[THE TASK]: Pictures aside, reproduce exactly and only the lines below, starting at the one containing "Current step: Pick" and ending at the last line.

=====

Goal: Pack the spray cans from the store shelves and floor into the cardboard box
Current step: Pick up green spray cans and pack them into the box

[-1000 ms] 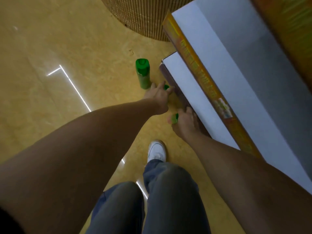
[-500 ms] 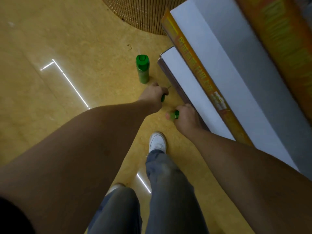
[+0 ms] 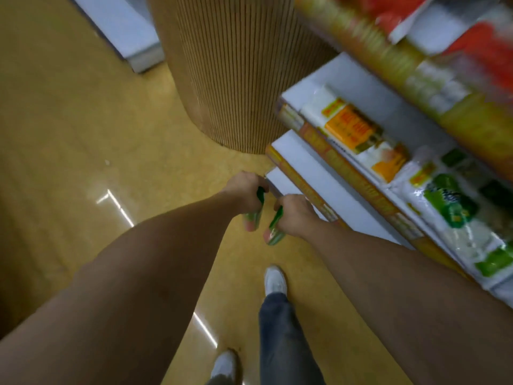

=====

[RESPONSE]:
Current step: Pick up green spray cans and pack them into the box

[-1000 ms] 
[-500 ms] 
[+0 ms] 

This answer leaves nothing further to address.